Abstract

A high throughput screening method for the analysis of 5-hydroxytryptamine2A (5-HT2A) receptor binding parameters has been developed, using 96-well filter plates of the Millipore MultiScreen system in combination with a MicroBeta PLUS microplate scintillation counter. MAFB filter plates (GF/B filter over a Durapore membrane) were used because of the lower nonspecific binding of the radioligand to GF/B filter material than to GF/C filters. Comparing different scintillation cocktails, highest counting efficiency and shortest equilibration time were detected with Betaplatescint, after drying the plates at 50°C for 2 h.

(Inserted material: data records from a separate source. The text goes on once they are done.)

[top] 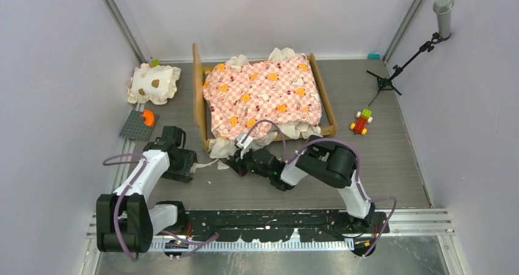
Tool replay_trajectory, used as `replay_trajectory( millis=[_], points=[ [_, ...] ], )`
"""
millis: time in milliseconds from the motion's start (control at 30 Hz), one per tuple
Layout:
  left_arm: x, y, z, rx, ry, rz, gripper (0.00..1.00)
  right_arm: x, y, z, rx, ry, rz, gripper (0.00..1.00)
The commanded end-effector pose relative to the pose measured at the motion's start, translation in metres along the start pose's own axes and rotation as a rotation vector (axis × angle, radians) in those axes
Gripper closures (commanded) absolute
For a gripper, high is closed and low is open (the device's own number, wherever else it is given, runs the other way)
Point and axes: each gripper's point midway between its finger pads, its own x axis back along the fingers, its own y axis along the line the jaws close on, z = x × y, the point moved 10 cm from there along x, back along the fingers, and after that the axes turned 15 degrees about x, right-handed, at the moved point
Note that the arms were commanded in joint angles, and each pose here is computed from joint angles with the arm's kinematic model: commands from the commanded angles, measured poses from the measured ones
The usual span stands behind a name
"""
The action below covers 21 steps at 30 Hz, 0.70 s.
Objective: Set up the pet bed
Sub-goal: Tie the ropes to the bed frame.
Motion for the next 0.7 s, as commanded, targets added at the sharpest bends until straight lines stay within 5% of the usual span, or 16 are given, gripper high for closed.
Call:
replay_trajectory(
  millis=[0, 667],
  points=[
    [-0.003, -0.004, 0.002, 0.070, 0.029, 0.008, 0.36, -0.004, 0.002, -0.015, 0.059, -0.092, -0.033, 0.99],
    [-0.012, -0.031, 0.005, 0.164, 0.014, -0.044, 0.37, -0.005, 0.012, -0.007, 0.082, -0.075, -0.043, 0.99]
  ],
)
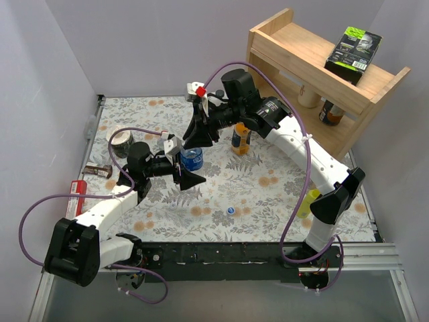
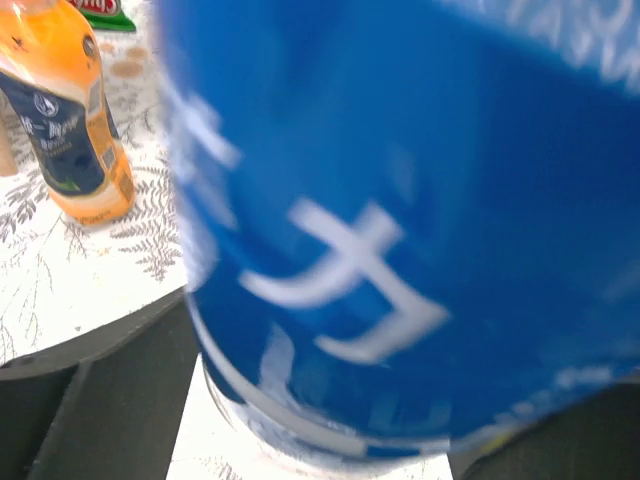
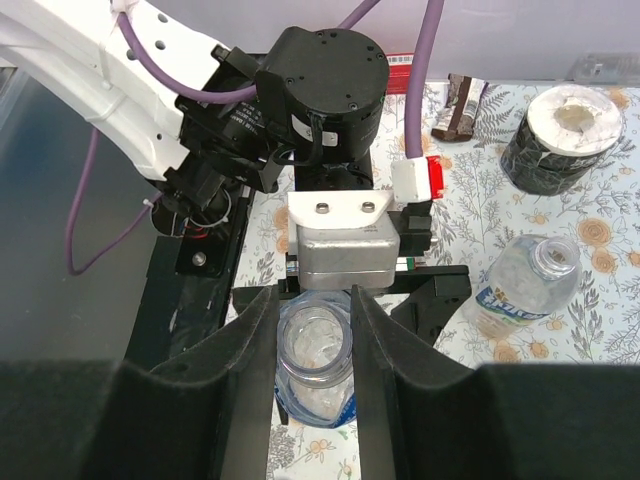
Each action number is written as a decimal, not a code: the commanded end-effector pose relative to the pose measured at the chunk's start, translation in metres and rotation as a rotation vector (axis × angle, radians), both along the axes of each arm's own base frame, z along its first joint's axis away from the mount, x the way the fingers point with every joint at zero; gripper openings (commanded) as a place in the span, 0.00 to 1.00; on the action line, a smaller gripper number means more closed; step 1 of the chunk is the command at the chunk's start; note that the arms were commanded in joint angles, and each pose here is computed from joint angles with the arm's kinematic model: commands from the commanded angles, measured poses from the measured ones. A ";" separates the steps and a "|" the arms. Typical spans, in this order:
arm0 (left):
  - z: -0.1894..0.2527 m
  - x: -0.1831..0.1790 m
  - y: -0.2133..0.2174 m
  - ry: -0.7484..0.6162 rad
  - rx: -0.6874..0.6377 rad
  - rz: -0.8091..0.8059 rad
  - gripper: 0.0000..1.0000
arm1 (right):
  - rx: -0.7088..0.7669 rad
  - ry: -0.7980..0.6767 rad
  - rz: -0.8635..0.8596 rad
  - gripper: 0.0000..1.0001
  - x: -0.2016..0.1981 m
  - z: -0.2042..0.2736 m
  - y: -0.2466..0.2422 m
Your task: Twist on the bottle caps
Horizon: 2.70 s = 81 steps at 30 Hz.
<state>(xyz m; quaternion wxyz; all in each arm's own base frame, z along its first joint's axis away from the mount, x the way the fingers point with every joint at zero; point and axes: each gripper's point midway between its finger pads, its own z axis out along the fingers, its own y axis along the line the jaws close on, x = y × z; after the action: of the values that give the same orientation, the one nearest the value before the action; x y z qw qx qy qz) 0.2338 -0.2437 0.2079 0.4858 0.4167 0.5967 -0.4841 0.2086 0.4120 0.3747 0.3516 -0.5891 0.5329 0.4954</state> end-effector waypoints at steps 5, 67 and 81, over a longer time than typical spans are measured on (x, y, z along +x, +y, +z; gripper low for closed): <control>0.011 -0.001 -0.004 -0.008 -0.039 -0.017 0.73 | 0.094 -0.062 0.015 0.01 -0.006 0.040 -0.002; -0.009 0.021 0.048 0.056 0.061 0.251 0.00 | -0.638 -0.475 0.399 0.61 -0.051 -0.312 -0.126; -0.015 0.021 0.052 0.063 0.061 0.271 0.00 | -0.674 -0.479 0.473 0.51 -0.057 -0.339 -0.117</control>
<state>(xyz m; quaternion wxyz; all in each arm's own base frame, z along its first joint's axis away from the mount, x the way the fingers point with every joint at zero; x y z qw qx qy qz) 0.2540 -0.1943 0.1805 0.4967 0.3293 0.6874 -0.4152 0.1453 0.2801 0.0316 0.1146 -0.8669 0.4355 0.2136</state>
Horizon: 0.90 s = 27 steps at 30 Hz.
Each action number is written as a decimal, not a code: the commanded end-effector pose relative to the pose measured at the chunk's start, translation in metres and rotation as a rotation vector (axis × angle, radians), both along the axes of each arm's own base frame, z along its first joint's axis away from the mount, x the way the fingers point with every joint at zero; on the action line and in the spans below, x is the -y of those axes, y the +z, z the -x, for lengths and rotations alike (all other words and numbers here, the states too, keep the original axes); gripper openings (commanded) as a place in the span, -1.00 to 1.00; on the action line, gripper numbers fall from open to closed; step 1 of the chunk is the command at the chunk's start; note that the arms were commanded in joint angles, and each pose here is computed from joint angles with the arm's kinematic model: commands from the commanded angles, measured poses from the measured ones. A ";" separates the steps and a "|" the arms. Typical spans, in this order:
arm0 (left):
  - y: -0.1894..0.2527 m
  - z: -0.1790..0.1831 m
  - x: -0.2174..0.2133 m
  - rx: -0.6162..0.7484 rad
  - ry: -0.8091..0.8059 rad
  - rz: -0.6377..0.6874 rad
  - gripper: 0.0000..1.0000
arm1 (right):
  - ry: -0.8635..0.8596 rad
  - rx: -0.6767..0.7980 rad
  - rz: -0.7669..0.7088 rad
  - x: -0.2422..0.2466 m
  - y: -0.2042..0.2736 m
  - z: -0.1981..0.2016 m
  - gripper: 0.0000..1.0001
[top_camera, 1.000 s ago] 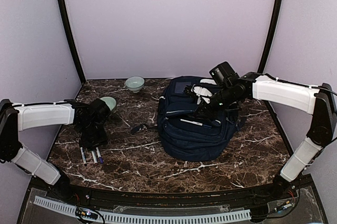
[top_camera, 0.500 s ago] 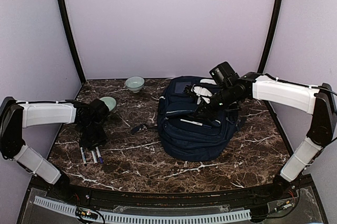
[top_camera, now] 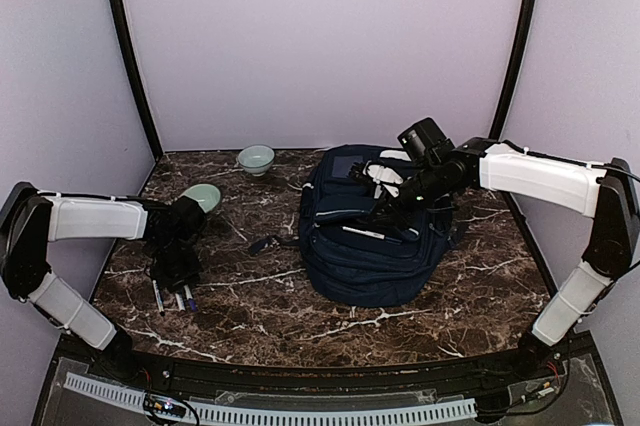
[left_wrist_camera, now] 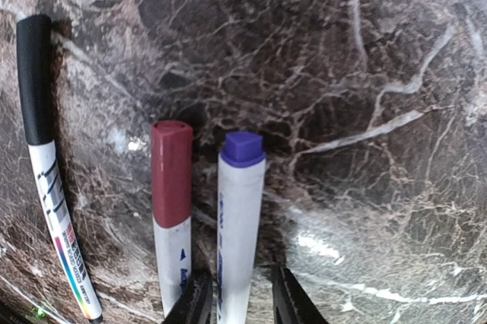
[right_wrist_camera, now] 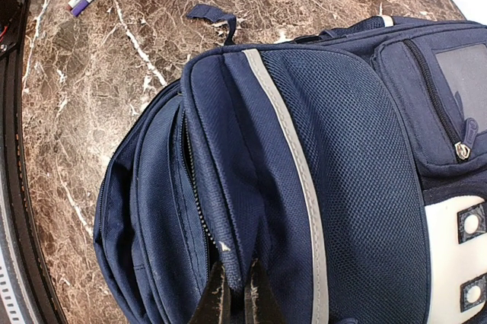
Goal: Pack the student bag
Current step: Pick up the pen at the center of the board, then place the pen in the upper front pocket of the bag.
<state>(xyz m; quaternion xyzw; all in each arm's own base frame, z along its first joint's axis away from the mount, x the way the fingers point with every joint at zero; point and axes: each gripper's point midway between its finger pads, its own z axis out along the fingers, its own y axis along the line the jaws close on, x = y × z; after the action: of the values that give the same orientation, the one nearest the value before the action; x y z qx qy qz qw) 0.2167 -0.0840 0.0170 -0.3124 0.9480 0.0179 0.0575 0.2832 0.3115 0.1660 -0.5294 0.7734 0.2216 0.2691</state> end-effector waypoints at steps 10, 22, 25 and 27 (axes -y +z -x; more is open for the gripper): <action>0.018 -0.009 0.013 0.052 -0.043 0.069 -1.00 | 0.020 0.028 -0.070 -0.008 0.018 -0.001 -1.00; 0.143 -0.069 0.151 0.659 -0.687 0.331 -1.00 | -0.020 0.095 -0.082 -0.001 0.046 -0.012 -1.00; 0.168 -0.067 0.199 0.772 -0.872 0.392 -1.00 | -0.025 0.089 -0.088 -0.001 0.050 -0.015 -1.00; 0.182 -0.062 0.234 0.820 -1.018 0.384 -1.00 | -0.026 0.077 -0.088 -0.001 0.050 -0.016 -1.00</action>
<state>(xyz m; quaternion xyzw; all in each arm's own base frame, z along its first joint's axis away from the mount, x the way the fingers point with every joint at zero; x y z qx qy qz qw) 0.2749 -0.2453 0.1464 0.0284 0.9282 -0.2434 0.2800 0.2906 0.3071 0.1733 -0.5215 0.7783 0.2162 0.2749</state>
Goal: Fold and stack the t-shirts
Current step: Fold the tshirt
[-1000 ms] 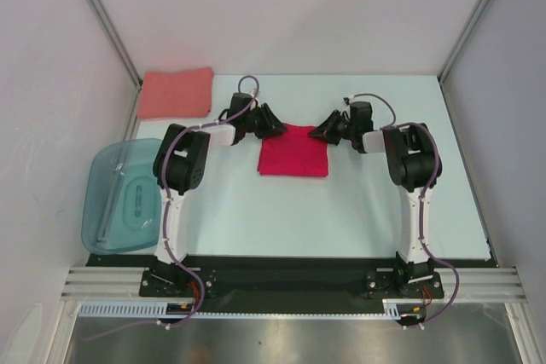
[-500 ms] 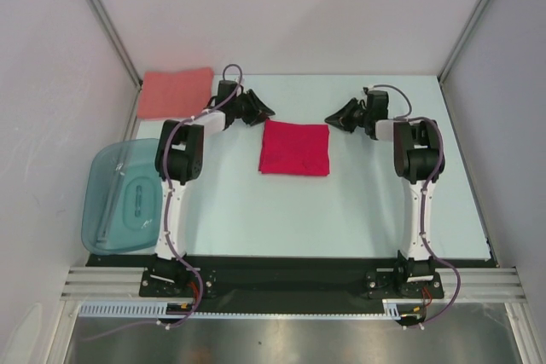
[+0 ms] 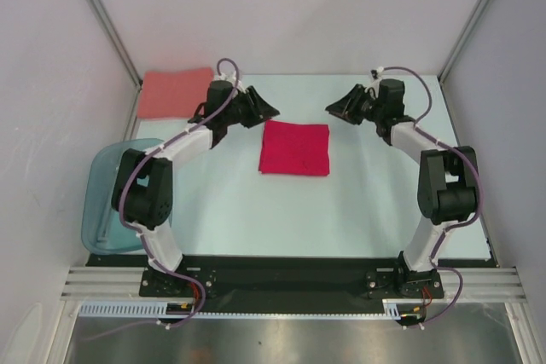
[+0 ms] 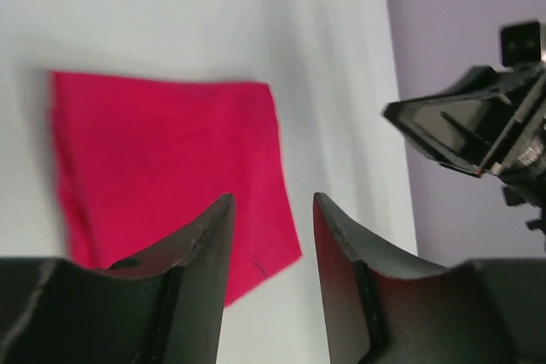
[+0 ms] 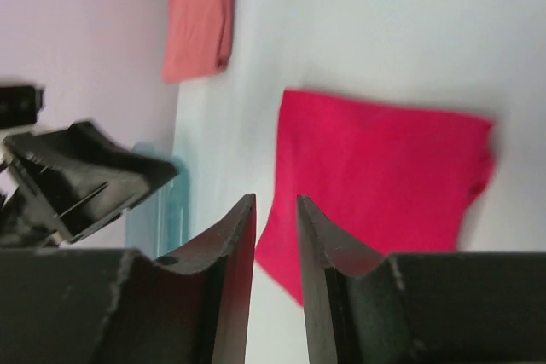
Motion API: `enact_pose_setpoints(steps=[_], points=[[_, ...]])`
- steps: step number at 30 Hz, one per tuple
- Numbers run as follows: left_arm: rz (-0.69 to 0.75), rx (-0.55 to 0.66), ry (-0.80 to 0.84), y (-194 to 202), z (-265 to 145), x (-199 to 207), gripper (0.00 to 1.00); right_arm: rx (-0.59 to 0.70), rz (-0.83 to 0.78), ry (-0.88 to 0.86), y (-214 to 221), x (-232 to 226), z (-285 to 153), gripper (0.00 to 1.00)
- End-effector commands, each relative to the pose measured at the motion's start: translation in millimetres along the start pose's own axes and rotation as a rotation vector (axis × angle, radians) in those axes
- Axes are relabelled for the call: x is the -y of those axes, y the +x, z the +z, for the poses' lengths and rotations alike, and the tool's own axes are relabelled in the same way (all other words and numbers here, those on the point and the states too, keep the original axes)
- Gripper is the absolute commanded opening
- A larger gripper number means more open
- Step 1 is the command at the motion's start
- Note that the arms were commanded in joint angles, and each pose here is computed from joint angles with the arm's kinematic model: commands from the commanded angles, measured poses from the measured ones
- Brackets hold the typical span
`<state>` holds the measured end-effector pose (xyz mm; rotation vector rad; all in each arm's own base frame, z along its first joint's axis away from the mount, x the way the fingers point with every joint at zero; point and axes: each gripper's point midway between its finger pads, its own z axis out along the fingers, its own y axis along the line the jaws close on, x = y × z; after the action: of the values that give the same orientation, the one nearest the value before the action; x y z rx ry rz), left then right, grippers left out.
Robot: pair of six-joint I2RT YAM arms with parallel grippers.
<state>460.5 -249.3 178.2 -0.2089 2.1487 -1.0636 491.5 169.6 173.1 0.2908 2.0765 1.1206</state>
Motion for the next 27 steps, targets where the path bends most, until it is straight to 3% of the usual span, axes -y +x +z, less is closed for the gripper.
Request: enact_pose_setpoints(steps=[1,5,7,11,14,18,22,27], points=[[-0.025,-0.113,0.09,60,22,2,0.47,-0.138,0.033,-0.11,69,-19,7,0.3],[-0.048,-0.171,0.098,98,33,-10,0.45,-0.239,0.07,-0.157,132,-18,10,0.18],[-0.071,-0.21,0.062,120,34,-30,0.45,-0.262,0.1,-0.129,159,7,9,0.15],[-0.042,-0.241,-0.093,120,32,-81,0.43,-0.284,0.177,-0.107,176,44,6,0.12],[-0.001,-0.197,-0.068,98,22,-67,0.44,-0.254,0.149,-0.126,159,38,-2,0.12],[0.044,-0.151,0.013,77,10,-18,0.46,-0.256,0.096,-0.115,146,18,-11,0.12],[0.02,-0.194,0.115,97,20,12,0.46,-0.237,0.087,-0.125,142,6,-20,0.13],[-0.06,-0.292,0.197,145,47,19,0.45,-0.208,0.153,-0.119,140,31,-20,0.13]])
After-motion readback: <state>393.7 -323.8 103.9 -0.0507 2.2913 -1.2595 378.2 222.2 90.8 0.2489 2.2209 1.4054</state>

Measuring the plates without the plastic underdrain increased the counting efficiency by about 39% as compared with counting the plate with the underdrain intact. Presoaking the wells with 0.5% polyethyleneimine for 2 h reduced the nonspecific binding to the filter material by about 50%. A linear relationship of protein concentration and radioligand binding was established up to a protein concentration of 165 μg of protein/well. In the assays, 70 μg of protein/well was generally used, which has turned out to be favorable with respect to the number of counts obtained. When a higher concentration of protein was used, the period of time needed to aspirate the plate was too long because of obstruction of the filter material. Receptor-radioligand equilibration was reached after about 20 min at concentrations less than 0.05 nM [3H]ketanserin-HCl; at higher concentrations it was reached after about 10 min. Saturation analysis of [3H]ketanserin-HCI resulted in a mean Bmax of 393 fmol/mg protein and a KD of 2.0 nM using rat frontal cortex as a receptor source. Competition experiments with known 5-HT2A receptor ligands—DOB-HCl (Ki = 59 nM), DOET-HCl (Ki = 137 nM), DOM-HCl (Ki = 533 nM), DMT (Ki = 1,985 nM), and TMA-HCl (Ki = 22,340 nM)—were in accordance with literature values.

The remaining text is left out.